(Exercise requirements)
Using the listing below, retype exactly the lines starting at the one with "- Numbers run" and ending at the one with "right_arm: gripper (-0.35", and include both.

# # # # #

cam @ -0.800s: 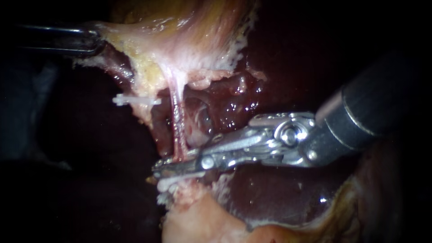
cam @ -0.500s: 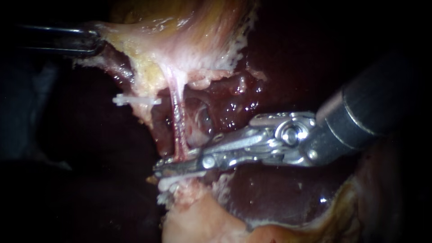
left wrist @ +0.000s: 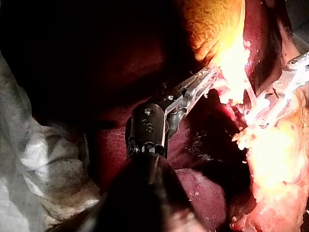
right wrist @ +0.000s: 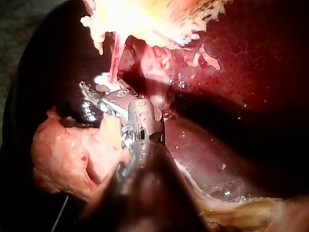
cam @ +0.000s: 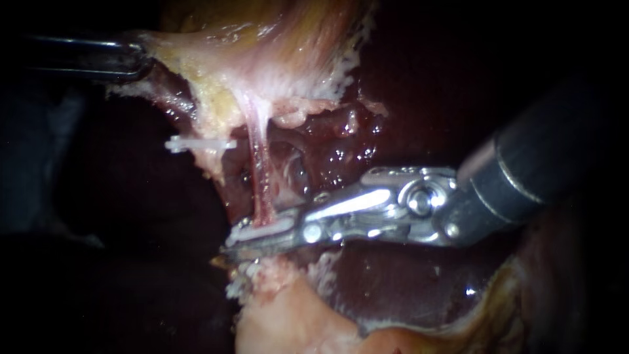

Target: Going back second clip right tube

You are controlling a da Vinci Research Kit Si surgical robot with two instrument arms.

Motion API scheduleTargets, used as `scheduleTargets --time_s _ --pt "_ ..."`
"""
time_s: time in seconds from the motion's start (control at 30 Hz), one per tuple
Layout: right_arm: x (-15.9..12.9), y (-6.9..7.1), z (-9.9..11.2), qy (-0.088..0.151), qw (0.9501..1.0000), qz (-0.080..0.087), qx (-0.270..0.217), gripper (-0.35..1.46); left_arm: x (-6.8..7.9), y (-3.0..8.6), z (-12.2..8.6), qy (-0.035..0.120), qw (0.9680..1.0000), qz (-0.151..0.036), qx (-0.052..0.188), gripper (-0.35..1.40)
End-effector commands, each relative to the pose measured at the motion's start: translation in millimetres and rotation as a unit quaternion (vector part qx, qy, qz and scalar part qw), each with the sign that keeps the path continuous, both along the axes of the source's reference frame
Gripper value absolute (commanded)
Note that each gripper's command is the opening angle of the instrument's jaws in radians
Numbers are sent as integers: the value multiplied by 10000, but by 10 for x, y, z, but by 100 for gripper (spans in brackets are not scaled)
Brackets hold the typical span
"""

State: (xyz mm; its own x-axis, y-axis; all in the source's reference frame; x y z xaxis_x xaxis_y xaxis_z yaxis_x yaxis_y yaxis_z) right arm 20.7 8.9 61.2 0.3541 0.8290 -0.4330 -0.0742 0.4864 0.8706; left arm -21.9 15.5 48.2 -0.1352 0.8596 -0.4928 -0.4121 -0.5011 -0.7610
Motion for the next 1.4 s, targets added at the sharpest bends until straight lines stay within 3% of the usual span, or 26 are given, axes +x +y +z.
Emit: scheduleTargets --time_s 0.03,0.13,0.27,0.47,0.9,1.2,1.4 --pt "1 -1 3 56 9998 -65 -175 43 0 0 0 1 10000 0 1 -35" --pt "0 -4 11 131 9978 -124 -636 46 0 0 0 1 10000 0 1 -35" --pt "-7 -2 18 136 9894 -93 -1441 50 0 0 0 0 10000 0 1 -35" --pt "-47 2 15 173 9806 -146 -1947 50 2 0 0 -1 10000 4 1 -35" --pt "-137 24 -15 385 9687 -381 -2421 49 2 0 0 -1 10000 4 1 -35" --pt "-151 23 -16 432 9649 -436 -2555 49 -1 -2 2 5 10000 -3 -8 -35" --pt "-152 23 -16 441 9641 -446 -2581 49 -13 -6 16 36 10000 -37 -49 -35"
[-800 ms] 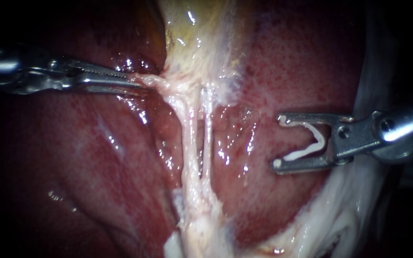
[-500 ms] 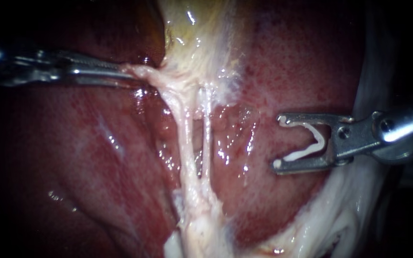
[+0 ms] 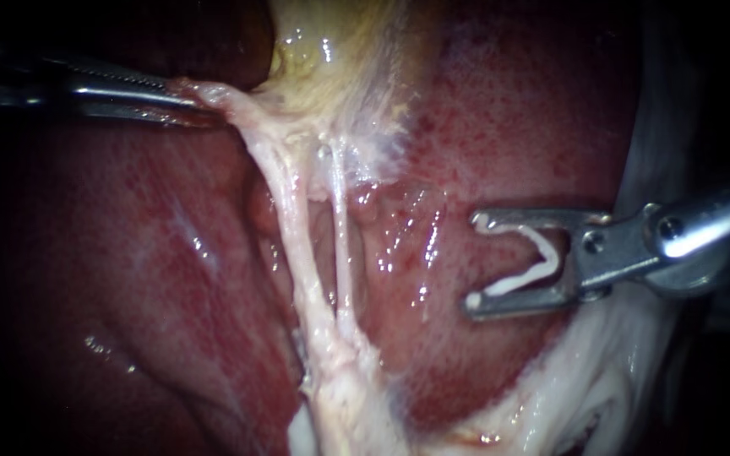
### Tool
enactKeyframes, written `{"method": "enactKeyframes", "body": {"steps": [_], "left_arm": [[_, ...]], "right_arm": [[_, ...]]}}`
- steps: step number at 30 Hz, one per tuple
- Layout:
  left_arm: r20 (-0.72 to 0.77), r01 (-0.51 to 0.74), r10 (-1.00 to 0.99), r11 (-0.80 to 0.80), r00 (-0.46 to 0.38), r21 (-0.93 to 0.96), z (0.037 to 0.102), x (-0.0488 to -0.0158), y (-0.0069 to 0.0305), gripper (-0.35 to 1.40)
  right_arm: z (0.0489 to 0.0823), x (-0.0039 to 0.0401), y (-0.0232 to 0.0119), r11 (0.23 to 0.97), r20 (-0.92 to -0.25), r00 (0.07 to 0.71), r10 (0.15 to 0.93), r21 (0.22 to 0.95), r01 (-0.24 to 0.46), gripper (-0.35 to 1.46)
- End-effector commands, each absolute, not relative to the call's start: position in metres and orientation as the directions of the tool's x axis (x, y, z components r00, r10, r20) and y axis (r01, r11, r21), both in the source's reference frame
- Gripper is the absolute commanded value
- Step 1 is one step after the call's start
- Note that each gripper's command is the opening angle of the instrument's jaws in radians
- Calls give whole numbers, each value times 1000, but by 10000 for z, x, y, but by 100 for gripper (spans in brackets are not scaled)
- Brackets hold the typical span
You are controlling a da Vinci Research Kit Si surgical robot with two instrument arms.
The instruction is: Clipping first clip left tube
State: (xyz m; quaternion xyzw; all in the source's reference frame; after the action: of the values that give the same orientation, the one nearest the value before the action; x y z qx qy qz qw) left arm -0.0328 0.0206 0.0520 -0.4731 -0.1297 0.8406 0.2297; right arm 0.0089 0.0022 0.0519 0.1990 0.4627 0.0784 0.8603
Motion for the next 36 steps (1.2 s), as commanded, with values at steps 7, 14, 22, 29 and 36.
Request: {"method": "enactKeyframes", "body": {"steps": [7, 14, 22, 29, 36], "left_arm": [[-736, -267, 509, -861, -447, -433, 521, -328, 206, -35], [-736, -266, 508, -861, -447, -433, 523, -329, 204, -35], [-737, -264, 507, -862, -447, -433, 525, -329, 204, -35], [-737, -263, 507, -862, -447, -433, 526, -329, 204, -35], [-737, -263, 507, -862, -447, -433, 526, -328, 203, -35]], "right_arm": [[538, 144, -5, 855, -762, 490, 424, 515, 60, 48], [564, 183, -6, 804, -749, 415, 516, 590, 65, 49], [603, 187, -9, 761, -712, 404, 574, 646, 59, 49], [636, 186, -21, 738, -688, 409, 600, 673, 50, 50], [639, 192, -24, 692, -686, 401, 607, 704, 157, 48]]}}
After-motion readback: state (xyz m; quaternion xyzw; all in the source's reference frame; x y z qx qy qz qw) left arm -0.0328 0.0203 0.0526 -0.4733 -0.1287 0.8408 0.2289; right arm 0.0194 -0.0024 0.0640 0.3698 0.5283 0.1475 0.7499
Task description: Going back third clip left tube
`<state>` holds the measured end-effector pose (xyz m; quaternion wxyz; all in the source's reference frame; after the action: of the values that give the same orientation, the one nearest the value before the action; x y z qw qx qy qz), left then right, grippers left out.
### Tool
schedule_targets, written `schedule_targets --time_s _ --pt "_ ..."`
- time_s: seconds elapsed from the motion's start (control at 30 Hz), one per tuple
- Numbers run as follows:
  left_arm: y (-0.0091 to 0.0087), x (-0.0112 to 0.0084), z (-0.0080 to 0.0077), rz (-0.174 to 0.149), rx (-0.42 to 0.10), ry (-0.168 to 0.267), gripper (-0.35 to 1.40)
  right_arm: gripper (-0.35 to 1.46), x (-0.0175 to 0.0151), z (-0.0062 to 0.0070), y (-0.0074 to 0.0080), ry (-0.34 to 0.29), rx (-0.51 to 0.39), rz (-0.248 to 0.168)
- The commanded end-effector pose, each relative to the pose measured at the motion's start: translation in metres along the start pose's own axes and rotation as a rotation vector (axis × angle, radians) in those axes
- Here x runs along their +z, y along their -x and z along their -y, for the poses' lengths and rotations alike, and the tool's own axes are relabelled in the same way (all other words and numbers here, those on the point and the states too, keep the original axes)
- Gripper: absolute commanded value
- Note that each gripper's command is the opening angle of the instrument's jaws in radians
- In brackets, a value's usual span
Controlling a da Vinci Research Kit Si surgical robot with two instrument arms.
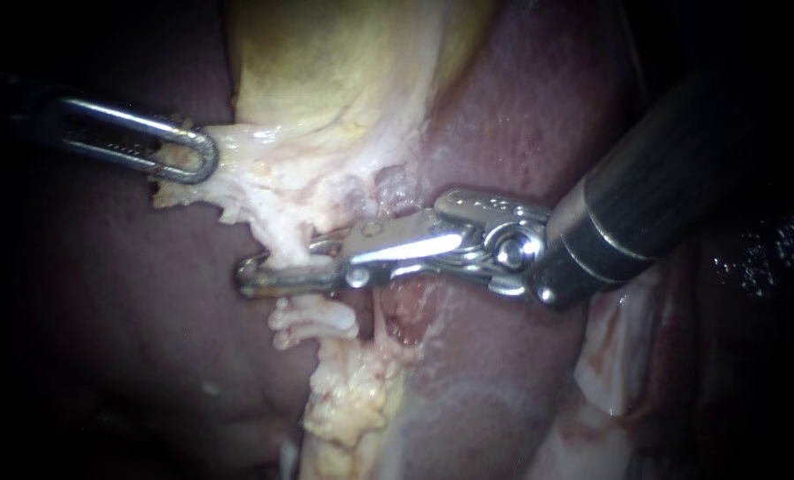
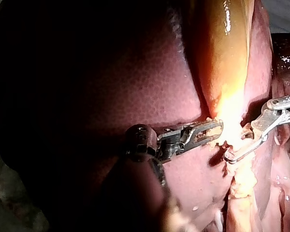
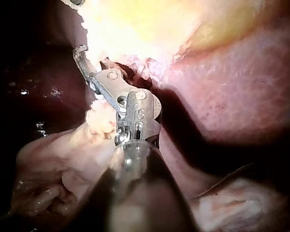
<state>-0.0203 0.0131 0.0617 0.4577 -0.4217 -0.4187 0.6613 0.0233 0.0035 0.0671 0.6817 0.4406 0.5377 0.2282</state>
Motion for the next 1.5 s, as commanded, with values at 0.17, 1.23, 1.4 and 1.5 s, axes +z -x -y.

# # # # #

(Finished exercise)
- Numbers run as follows:
  left_arm: y (-0.0091 to 0.0087), x (-0.0112 to 0.0084), z (-0.0080 to 0.0077), rz (-0.174 to 0.149), rx (-0.42 to 0.10), ry (-0.168 to 0.267), gripper (-0.35 to 1.40)
  right_arm: gripper (-0.35 to 1.46), x (-0.0175 to 0.0151), z (-0.0062 to 0.0070), y (-0.0074 to 0.0080), ry (-0.34 to 0.29), rx (-0.51 to 0.39), rz (-0.248 to 0.168)

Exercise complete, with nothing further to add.